Surcharges des véhicules poids lourds : Des amendes de 20.000 et 60.000 Fcfa par tonne pour les réfractaires

Les surcharges de véhicules poids lourds, qui sont à l’origine de la dégradation des routes, prendront fin à partir du 1er octobre 2016, date de l’application des dispositions du règlement 14 de l’Uemoa portant amendes Uemoa et délestage.

Dans la mise en œuvre de ce règlement, les amendes ont été revues à la hausse. Elles passent pour des surcharges de véhicules poids lourds nationaux, à 20.000 Fcfa la tonne, contre 4000 Fcfa précédemment, et à 60.000 Fcfa contre 11.000 , pour les poids lourds internationaux.

La délégation de la Confédération des syndicats des conducteurs routiers de l’Afrique de l’Ouest (Cscrao), conduite par Dosso Yénéka, délégué Cscrao-Côte d’Ivoire, a annoncé ces dispositions le dimanche 28 août 2016, a rapporté notre source.

Cette information a été diffusée dans le cadre du lancement de la campagne de sensibilisation et d'information des transporteurs routiers, qui s'est déroulée au grand parking de l’autoroute, à Yopougon Gesco. La cérémonie a mobilisé des conducteurs routiers des pays de l’hinterland, du Ghana et de la Côte d’Ivoire.

Le message a porté sur la nécessité pour les transporteurs de veiller au respect du poids indiqué lors du chargement des camions de marchandises qu’ils transportent.

Le faisant, ils contribuent à l'entretien des routes et à la réduction des charges de l’État et garantissent la sûreté des voyages. Dosso Yénéka s’est réjoui de la mobilisation des chauffeurs, vecteurs principaux de l’application des décisions communautaires relatives au transport routier.

Ce message a été également livré au parc de stationnement de gros camions de la zone industrielle de Yopougon.

Selon M. Dosso, cette sensibilisation va se poursuivre pendant le mois de septembre afin qu’à l’application des sanctions, personne ne prétexte d’un manque d’informations. Il a appelé les pays à appliquer de façon concomitante le règlement 14 de l’Uemoa pour relever les défis.

« La Côte d’Ivoire, plaque tournante du transport routier des pays de l’Uemoa, ne saurait être en retard dans l’application d’une décision communautaire alors que le Mali, pays de l’hinterland, avait déjà commencé. Il a dû mettre un frein à cause du retard de la Côte d’Ivoire », a rappelé M. Dosso.

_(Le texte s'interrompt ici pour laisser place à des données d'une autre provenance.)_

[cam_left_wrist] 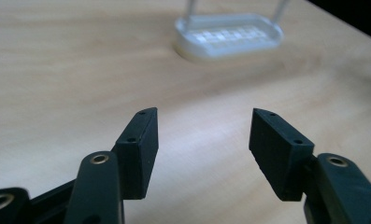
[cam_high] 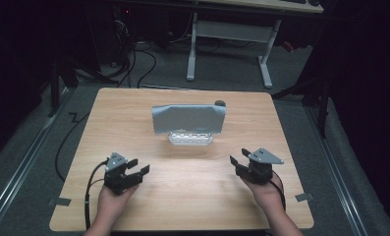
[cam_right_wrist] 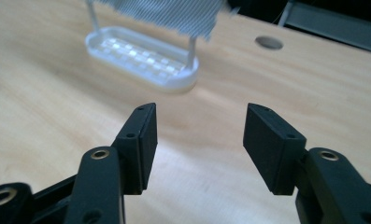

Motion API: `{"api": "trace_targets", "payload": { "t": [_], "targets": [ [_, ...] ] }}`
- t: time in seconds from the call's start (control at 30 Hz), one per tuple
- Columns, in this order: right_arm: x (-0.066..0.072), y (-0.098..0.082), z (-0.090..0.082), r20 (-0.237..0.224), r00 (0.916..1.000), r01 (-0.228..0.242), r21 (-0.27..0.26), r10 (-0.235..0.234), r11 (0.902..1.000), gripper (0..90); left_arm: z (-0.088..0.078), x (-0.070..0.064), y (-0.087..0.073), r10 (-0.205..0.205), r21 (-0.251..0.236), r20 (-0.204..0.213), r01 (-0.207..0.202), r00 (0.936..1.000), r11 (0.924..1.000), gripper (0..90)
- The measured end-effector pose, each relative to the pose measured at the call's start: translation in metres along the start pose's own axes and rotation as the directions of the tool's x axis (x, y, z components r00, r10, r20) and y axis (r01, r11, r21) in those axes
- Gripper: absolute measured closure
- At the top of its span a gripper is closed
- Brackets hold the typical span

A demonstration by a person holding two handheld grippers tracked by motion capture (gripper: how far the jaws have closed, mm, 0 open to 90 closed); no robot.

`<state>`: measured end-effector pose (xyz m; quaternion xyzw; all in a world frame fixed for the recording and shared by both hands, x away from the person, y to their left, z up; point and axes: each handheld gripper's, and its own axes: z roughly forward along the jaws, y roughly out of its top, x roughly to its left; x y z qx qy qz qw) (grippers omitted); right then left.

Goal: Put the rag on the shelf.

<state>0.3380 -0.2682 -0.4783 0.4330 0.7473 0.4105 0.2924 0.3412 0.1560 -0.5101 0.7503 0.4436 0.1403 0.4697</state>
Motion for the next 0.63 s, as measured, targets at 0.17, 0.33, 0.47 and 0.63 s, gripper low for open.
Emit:
{"api": "trace_targets", "payload": {
  "t": [0.17, 0.33, 0.47, 0.63],
  "targets": [
    [0.016, -0.030, -0.010, -0.010, 0.9999, -0.013, 0.013, 0.014, 0.9998, 43.0, -0.006, -0.036, -0.019, 0.008, 0.057, 0.088, -0.013, 0.9961, 0.9983, 42.1],
    [0.023, -0.044, -0.008, -0.011, 0.9983, 0.058, 0.084, -0.057, 0.9948, 42.8, 0.008, -0.041, -0.021, 0.112, 0.118, 0.064, -0.119, 0.9917, 0.9860, 40.7],
    [0.022, -0.042, -0.001, -0.027, 0.9991, 0.036, 0.094, -0.034, 0.9949, 42.6, 0.014, -0.034, -0.022, 0.093, 0.138, 0.071, -0.102, 0.9931, 0.9851, 40.2],
    [0.021, -0.044, 0.002, -0.032, 0.9985, 0.048, 0.105, -0.045, 0.9933, 42.6, 0.011, -0.028, -0.024, 0.074, 0.137, 0.063, -0.082, 0.9953, 0.9871, 40.3]
  ]
}}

Pour donner le ton, il a promis de transmettre aux routiers des différents pays de l’Uemoa que la Côte d’Ivoire appliquera effectivement le respect de la charge à l’essieu et que toute surcharge sera sanctionnée par le délestage et l’amende sera payée.

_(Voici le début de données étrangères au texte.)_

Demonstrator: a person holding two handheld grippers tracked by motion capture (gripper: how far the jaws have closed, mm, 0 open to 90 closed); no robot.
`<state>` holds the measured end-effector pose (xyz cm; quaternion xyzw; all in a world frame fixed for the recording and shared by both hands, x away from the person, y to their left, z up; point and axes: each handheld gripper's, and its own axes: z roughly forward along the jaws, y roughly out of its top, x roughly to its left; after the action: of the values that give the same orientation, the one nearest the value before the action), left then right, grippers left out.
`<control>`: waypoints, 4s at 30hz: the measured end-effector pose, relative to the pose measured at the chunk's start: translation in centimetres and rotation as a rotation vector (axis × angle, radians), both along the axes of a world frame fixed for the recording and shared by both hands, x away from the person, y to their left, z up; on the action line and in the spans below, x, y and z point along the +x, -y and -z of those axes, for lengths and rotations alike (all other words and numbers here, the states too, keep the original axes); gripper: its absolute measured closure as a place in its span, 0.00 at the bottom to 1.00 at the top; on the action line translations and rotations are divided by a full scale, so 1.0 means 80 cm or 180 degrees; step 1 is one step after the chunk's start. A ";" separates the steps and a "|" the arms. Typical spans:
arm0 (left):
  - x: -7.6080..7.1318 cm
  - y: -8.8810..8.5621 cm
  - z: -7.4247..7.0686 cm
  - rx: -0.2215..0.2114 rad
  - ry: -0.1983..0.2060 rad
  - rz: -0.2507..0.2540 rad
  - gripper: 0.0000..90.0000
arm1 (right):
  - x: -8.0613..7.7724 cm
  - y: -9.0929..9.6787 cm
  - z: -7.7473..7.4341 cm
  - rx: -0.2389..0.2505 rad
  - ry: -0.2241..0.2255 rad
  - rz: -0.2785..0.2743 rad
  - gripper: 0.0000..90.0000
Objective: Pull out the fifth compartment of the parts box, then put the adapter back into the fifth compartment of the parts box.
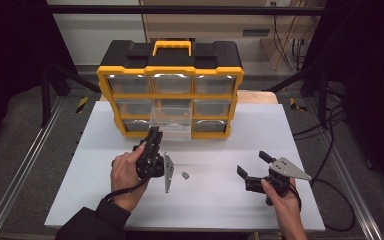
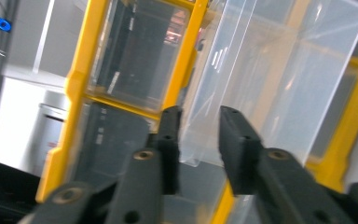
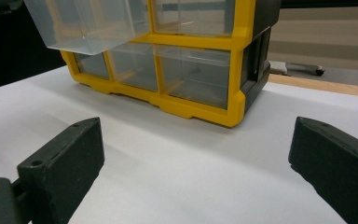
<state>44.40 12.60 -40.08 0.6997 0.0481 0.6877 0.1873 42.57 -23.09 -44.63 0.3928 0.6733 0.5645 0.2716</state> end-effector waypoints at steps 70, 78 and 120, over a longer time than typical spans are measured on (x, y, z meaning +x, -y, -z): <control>-0.034 -0.187 0.033 -0.3154 -0.1718 0.0439 0.02 | 0.002 -0.035 -0.001 -0.0447 -0.0542 0.0027 0.08; -0.032 -0.184 0.035 -0.3306 -0.1829 0.0543 0.02 | 0.009 -0.065 -0.013 -0.0504 -0.0626 -0.0136 0.09; -0.019 -0.210 0.042 -0.3437 -0.1844 0.0541 0.02 | 0.023 -0.205 -0.021 -0.1181 -0.1042 -0.0831 0.12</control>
<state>42.84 29.38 -43.47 0.6659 0.3824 0.3310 0.5485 44.40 -6.68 -42.99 0.3323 0.8449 0.3908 0.1515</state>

Les attentes des transporteurs

Les chauffeurs se sont réjouis de cette campagne de sensibilisation et d'information de la Cscrao sur l'application des dispositions du règlement 14 de l’Uemoa portant amendes Uemoa et délestage .

Toutefois, ils ont demandé à la délégation de ladite confédération syndicale de transmettre au gouvernement ivoirien leurs préoccupations, par la voix de Sanogo Lancina, chauffeur burkinabé. « Il faut augmenter le nombre des ponts-bascules de l’autoroute afin d’éviter les embouteillages et les pertes de temps. Car l’attente au contrôle est longue », a-t-il interpellé.

Aussi souhaite-t-il qu’un autre pont-bascule soit installé en complément du premier. Kaba Adama, chauffeur ivoirien, a demandé à la Cscrao de multiplier les campagnes de sensibilisation parce qu’une route en bon état participe de la santé et des meilleurs conditions de travail des chauffeurs. Dosso Yénéka a promis de transmettre au Fonds d’entretien routier (Fer) les préoccupations de ses camarades.